## Exercise
Return, without anything added, the lines from the one containing "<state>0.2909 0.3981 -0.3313" through the end of the entries below, exactly as written.

## Extracted data entries
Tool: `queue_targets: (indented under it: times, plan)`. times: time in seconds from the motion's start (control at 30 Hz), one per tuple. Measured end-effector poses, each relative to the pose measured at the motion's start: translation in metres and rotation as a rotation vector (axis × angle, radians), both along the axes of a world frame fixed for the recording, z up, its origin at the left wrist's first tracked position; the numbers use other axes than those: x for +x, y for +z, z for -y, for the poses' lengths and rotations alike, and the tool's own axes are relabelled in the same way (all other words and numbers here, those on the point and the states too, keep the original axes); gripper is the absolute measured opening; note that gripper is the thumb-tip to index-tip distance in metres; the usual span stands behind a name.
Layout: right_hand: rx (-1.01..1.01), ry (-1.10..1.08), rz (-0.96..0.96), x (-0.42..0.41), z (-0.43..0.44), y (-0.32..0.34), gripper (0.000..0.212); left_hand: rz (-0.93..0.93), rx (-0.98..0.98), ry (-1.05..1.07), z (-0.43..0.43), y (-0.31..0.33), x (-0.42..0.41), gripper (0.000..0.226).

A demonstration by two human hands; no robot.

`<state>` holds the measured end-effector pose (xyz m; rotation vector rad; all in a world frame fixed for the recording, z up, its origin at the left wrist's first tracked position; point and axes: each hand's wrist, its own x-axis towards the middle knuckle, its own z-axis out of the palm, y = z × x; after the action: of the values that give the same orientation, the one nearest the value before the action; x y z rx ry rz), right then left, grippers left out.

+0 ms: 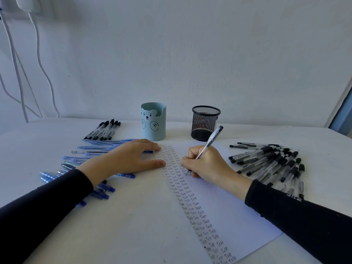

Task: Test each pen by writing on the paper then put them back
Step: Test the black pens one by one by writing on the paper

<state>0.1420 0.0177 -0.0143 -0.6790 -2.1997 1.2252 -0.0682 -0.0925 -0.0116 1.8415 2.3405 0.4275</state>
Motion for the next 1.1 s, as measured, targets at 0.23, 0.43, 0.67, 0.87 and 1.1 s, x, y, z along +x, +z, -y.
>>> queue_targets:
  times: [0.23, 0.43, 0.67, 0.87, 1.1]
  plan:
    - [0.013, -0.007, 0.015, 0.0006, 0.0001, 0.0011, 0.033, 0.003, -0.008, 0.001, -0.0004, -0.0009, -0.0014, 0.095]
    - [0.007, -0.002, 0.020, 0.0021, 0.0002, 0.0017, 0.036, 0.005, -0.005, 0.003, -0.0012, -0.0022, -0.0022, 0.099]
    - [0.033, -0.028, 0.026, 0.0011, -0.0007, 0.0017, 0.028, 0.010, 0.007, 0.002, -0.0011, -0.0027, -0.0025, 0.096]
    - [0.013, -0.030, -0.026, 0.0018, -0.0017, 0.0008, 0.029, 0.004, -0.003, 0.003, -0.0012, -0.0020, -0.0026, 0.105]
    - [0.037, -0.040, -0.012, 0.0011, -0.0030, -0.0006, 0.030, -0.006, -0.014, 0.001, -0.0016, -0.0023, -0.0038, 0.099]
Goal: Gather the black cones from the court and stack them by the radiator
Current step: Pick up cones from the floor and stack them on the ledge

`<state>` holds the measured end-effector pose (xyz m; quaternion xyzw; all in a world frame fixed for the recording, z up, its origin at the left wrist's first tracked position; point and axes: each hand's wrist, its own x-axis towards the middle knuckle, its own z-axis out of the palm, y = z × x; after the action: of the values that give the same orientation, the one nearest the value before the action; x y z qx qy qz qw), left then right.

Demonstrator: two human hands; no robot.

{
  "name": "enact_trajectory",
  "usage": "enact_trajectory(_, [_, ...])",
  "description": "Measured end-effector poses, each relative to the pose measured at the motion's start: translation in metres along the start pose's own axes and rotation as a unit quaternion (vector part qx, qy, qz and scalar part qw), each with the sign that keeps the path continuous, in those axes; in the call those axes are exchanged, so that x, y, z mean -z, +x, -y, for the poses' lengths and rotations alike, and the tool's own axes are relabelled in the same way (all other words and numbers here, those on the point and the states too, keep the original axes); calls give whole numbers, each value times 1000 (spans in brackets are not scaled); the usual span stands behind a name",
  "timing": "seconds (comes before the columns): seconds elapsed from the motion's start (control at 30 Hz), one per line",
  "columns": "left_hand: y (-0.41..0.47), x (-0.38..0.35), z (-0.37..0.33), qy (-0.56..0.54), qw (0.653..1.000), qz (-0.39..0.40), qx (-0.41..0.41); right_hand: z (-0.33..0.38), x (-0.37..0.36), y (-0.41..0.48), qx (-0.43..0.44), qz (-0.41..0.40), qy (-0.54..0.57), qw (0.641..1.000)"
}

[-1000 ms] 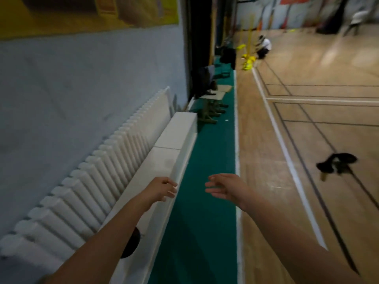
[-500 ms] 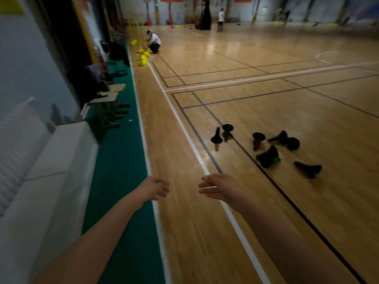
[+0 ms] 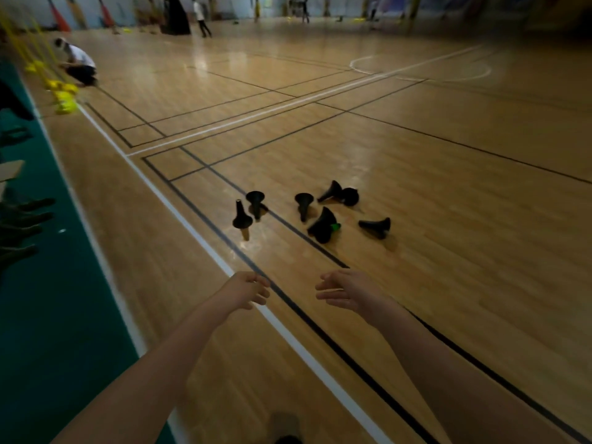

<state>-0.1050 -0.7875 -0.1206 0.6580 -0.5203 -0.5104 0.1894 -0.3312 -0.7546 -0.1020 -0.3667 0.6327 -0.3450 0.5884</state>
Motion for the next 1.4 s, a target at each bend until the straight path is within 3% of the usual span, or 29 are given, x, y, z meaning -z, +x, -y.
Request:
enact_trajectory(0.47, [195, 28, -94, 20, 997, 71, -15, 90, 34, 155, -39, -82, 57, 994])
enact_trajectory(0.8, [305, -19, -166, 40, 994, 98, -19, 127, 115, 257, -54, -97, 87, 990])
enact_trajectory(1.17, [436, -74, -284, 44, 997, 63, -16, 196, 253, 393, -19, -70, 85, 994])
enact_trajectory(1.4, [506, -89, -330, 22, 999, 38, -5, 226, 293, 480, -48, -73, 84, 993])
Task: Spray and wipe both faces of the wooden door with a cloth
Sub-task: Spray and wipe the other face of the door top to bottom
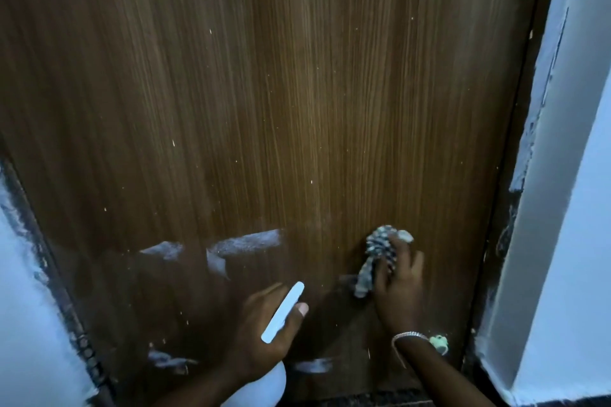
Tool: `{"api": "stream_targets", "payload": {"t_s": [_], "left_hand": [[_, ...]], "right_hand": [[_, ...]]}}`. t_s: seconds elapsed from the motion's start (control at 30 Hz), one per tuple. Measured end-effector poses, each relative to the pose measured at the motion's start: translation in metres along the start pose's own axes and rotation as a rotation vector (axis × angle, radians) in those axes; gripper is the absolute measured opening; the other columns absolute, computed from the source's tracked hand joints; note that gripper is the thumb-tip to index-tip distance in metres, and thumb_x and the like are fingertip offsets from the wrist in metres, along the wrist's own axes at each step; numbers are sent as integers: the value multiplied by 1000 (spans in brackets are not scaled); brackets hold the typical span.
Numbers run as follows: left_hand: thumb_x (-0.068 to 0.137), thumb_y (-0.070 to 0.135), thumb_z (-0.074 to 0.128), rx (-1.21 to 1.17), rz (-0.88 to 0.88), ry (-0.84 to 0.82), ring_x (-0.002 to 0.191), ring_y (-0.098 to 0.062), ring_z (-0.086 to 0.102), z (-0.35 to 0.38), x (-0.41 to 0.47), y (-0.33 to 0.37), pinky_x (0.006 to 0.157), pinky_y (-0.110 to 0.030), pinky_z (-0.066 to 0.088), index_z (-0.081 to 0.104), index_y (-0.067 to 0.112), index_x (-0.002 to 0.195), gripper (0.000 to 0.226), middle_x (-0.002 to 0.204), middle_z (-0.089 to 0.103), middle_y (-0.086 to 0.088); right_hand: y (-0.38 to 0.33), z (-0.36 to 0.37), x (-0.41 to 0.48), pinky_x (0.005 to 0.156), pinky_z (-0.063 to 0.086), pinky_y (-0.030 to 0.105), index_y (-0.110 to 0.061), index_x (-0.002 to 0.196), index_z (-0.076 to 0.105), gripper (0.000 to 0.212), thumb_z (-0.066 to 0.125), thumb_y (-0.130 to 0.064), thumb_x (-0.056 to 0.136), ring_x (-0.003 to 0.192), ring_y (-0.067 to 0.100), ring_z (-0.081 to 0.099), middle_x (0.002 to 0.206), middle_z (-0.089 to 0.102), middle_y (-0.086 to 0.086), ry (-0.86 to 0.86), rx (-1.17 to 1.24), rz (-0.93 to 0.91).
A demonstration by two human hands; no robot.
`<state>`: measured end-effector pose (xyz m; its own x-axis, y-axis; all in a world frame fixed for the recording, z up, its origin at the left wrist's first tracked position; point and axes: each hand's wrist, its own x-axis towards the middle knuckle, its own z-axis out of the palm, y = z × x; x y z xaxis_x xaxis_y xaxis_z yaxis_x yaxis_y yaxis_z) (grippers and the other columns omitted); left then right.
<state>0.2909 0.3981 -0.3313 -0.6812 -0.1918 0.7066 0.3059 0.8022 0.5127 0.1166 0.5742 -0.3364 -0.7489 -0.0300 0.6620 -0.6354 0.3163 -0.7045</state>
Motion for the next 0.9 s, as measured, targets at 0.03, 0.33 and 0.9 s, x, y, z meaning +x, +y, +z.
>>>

## Response for this exercise
<state>0.2909 0.3981 -0.3313 -0.6812 -0.1918 0.7066 0.3059 0.8022 0.5127 0.1166 0.5742 -0.3364 -0.7489 -0.0300 0.6620 -0.6354 0.3163 -0.7045</state>
Motion for the next 0.9 s, as measured, targets at 0.03, 0.33 and 0.9 s, x, y, z meaning +x, +y, +z.
>>>

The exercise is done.